Kuczyński: MH17 nowym arcyksięciem?
Przywódcy największych państw z pewnością wiedzą już, czy była to rakieta, skąd była ta rakieta - ale zostańmy przy faktach, jakie znamy. Najprawdopodobniej jednak odpowiedzialność leży po stronie separatystów - i teoria o pomyłce, próbie zestrzelenia ukraińskiego samolotu wojskowego, nie jest wykluczona - komentuje główny analityk DI Xelion.
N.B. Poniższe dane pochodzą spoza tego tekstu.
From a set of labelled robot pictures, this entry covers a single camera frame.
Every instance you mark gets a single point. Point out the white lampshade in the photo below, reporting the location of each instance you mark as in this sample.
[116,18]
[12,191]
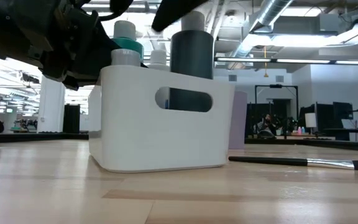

Pesymiści boją się, że strącony samolot może stać się nowym arcyksięciem - pretekstem do kolejnego wielkiego konfliktu. Optymiści mówią, że ta katastrofa może spowodować, że krytyka separatystów może posłużyć wygaszeniu konfliktu. Ale nie zapominajmy, że już teraz nastroje w Europie są złe i widzimy coraz większe wsparcie dla partii antysystemowych. To niebezpieczna sytuacja.
Jak zareagowały rynki? Indeksy pospadały, GPW obroniła się właściwie poprzez swoją słabość i niskie obroty. Działające dłużej giełdy po prostu zdążyły spaść niżej. Dalszy rozwój sytuacji zależał będzie właśnie od ewentualnych sankcji i reakcji Rosji.